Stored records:
--- START ---

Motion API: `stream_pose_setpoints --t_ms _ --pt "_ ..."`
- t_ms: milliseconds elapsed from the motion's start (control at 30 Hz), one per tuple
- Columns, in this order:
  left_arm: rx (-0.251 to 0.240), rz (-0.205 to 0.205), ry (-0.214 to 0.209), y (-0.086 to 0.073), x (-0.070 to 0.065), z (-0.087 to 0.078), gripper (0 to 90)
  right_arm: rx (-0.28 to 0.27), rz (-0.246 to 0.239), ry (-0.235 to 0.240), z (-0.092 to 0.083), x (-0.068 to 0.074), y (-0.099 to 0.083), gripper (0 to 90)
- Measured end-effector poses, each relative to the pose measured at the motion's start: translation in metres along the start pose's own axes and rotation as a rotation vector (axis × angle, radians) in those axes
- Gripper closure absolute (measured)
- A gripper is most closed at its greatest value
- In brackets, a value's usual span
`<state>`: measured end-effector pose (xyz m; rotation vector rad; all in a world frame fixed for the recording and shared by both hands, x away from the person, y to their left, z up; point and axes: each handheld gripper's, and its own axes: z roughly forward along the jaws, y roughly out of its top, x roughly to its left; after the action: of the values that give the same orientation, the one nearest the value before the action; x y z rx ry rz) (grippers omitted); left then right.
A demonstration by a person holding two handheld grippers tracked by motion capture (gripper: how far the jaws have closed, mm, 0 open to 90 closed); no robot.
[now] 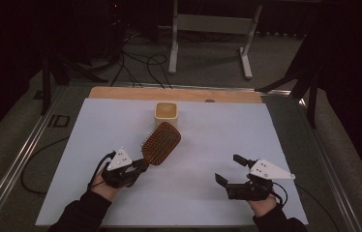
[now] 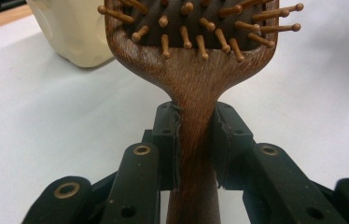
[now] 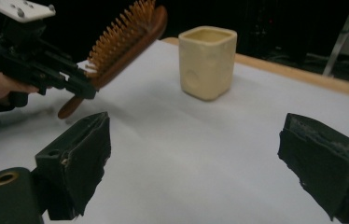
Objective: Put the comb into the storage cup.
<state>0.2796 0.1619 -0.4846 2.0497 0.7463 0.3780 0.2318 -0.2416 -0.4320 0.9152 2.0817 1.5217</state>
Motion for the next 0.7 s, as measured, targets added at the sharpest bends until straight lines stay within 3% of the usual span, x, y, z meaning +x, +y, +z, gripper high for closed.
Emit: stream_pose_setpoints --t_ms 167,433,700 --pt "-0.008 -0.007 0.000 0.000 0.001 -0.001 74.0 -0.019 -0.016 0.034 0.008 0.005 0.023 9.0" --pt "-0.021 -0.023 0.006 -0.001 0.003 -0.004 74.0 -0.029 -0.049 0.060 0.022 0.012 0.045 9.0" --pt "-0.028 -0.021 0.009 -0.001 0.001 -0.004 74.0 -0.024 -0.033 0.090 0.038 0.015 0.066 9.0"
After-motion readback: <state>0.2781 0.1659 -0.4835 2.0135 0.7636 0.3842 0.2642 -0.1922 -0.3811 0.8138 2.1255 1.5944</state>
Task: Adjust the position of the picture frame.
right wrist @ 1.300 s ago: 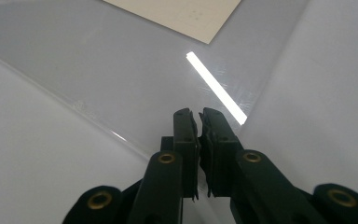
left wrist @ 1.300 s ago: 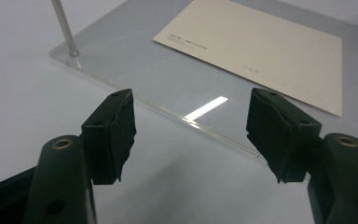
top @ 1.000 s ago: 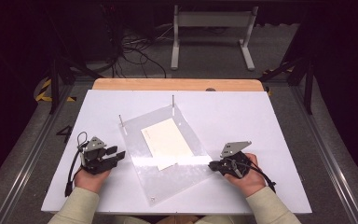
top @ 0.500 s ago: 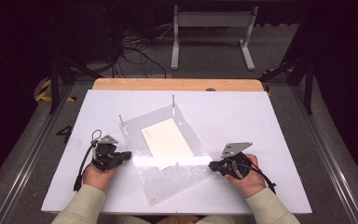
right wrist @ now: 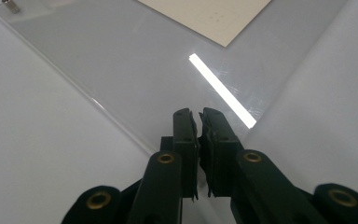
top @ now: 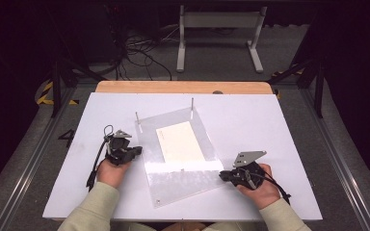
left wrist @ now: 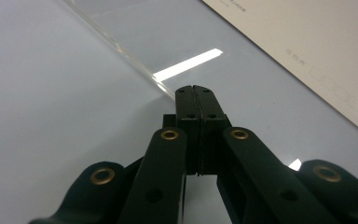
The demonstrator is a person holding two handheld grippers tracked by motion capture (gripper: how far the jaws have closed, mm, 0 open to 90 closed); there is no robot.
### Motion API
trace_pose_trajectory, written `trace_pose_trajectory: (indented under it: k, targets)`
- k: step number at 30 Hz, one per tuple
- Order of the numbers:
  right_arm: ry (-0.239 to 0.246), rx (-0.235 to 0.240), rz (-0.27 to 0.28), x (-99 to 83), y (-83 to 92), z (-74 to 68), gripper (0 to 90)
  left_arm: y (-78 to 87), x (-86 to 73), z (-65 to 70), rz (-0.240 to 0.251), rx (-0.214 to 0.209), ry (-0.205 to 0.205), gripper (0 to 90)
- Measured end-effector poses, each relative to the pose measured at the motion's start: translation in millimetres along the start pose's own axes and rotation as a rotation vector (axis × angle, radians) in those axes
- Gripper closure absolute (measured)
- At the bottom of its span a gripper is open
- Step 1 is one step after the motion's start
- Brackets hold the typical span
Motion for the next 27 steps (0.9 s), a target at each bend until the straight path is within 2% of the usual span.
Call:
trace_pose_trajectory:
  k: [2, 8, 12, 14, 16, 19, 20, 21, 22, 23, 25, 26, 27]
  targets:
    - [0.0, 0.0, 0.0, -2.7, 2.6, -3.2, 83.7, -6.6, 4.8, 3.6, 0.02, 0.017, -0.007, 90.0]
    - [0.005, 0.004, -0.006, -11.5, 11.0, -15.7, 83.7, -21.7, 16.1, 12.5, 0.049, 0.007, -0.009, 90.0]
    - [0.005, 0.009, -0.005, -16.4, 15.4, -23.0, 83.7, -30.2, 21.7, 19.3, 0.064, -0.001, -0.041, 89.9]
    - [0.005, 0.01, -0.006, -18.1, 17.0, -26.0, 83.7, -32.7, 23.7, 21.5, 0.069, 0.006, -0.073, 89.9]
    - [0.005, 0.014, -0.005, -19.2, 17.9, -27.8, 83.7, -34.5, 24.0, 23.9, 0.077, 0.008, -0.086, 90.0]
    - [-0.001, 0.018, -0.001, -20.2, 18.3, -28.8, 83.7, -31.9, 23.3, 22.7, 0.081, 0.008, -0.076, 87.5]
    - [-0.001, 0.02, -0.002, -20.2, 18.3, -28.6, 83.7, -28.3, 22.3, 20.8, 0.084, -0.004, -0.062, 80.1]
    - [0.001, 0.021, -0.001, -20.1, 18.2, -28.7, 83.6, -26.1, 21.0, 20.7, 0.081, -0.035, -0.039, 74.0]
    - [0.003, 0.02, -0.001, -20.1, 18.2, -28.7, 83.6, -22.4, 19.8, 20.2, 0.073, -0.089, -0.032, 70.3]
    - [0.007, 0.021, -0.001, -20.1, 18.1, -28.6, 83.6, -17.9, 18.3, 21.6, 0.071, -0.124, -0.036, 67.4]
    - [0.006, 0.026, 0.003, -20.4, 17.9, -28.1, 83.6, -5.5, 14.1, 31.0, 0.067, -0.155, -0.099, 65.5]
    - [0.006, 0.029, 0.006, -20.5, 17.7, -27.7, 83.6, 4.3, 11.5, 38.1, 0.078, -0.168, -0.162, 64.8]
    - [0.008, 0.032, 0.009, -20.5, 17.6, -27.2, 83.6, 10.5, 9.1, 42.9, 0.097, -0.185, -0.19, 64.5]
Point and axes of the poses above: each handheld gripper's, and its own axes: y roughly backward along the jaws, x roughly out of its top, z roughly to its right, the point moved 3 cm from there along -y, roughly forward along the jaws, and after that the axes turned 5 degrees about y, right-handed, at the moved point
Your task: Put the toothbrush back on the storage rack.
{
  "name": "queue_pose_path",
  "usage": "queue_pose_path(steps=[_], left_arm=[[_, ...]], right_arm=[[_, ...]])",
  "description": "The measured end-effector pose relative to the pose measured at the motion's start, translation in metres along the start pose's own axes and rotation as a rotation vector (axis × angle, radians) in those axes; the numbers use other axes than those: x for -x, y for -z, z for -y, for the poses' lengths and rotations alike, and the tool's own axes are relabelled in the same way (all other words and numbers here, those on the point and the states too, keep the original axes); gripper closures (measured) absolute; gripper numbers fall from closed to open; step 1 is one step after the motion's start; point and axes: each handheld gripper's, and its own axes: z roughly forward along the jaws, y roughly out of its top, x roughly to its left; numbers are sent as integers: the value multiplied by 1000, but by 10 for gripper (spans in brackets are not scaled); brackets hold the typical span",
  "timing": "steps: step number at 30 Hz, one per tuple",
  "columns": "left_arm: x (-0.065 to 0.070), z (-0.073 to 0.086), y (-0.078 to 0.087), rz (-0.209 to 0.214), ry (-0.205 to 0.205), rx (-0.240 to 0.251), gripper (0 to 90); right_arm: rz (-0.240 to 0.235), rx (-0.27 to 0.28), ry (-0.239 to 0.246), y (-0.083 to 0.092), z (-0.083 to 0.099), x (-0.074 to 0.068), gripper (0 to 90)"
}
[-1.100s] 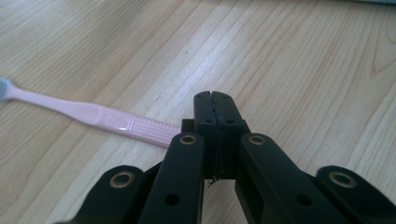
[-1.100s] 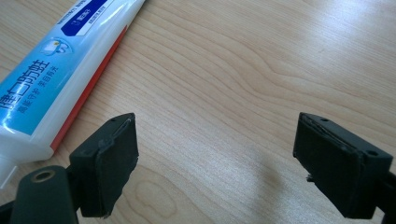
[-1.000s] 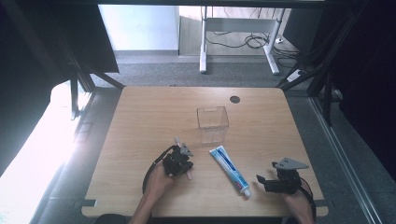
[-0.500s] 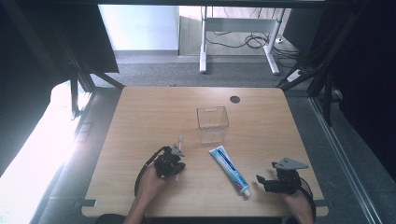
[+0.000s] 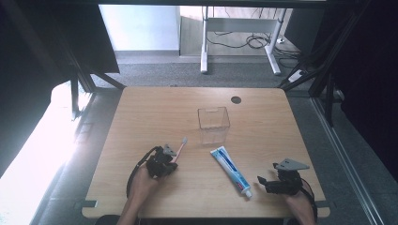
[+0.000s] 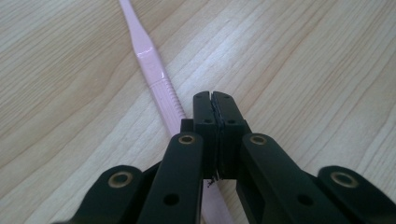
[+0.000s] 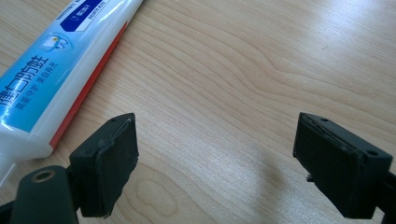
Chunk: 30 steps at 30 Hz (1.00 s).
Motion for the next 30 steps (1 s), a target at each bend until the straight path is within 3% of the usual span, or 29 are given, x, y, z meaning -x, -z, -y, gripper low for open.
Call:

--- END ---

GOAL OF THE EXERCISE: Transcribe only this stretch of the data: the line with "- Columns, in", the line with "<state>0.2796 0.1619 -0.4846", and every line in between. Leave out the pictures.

REPLY:
- Columns, in this order:
  left_arm: rx (-0.251 to 0.240), rz (-0.205 to 0.205), ry (-0.214 to 0.209), y (-0.086 to 0.073), x (-0.070 to 0.065), z (-0.087 to 0.078), gripper (0 to 90)
  right_arm: rx (-0.28 to 0.27), rz (-0.246 to 0.239), ry (-0.235 to 0.240), z (-0.092 to 0.083), x (-0.068 to 0.074), y (-0.099 to 0.083), gripper (0 to 90)
- Measured end-effector poses, each relative to the pose measured at the motion's start: translation in metres along the start pose's own axes and rotation as a rotation vector (axis × angle, radians) in those axes
- Gripper closure absolute (measured)
- A gripper is most closed at its greatest value
- In brackets, a value's usual span
`<state>`: measured end-effector pose (xyz m; rotation vector rad; all in a world frame fixed for the recording and shared by both hands, x away from the person, y to their left, z up; point and axes: each handheld gripper's, and its own axes: z roughly forward along the jaws, y roughly out of its top, x roughly to its left; after the action: of the values that give the same orientation, the one nearest the value before the action; x y z rx ry rz) (grippers omitted); left then right.
A demonstration by a person holding two handheld grippers tracked by motion capture (gripper: how far the jaws have closed, mm, 0 open to 90 closed); no robot.
[now] 
[now] 
[now] 
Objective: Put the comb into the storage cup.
<state>0.2796 0.1619 -0.4846 2.0497 0.7463 0.3780 0.2318 -0.2416 -0.4320 0.9152 2.0817 1.5217</state>

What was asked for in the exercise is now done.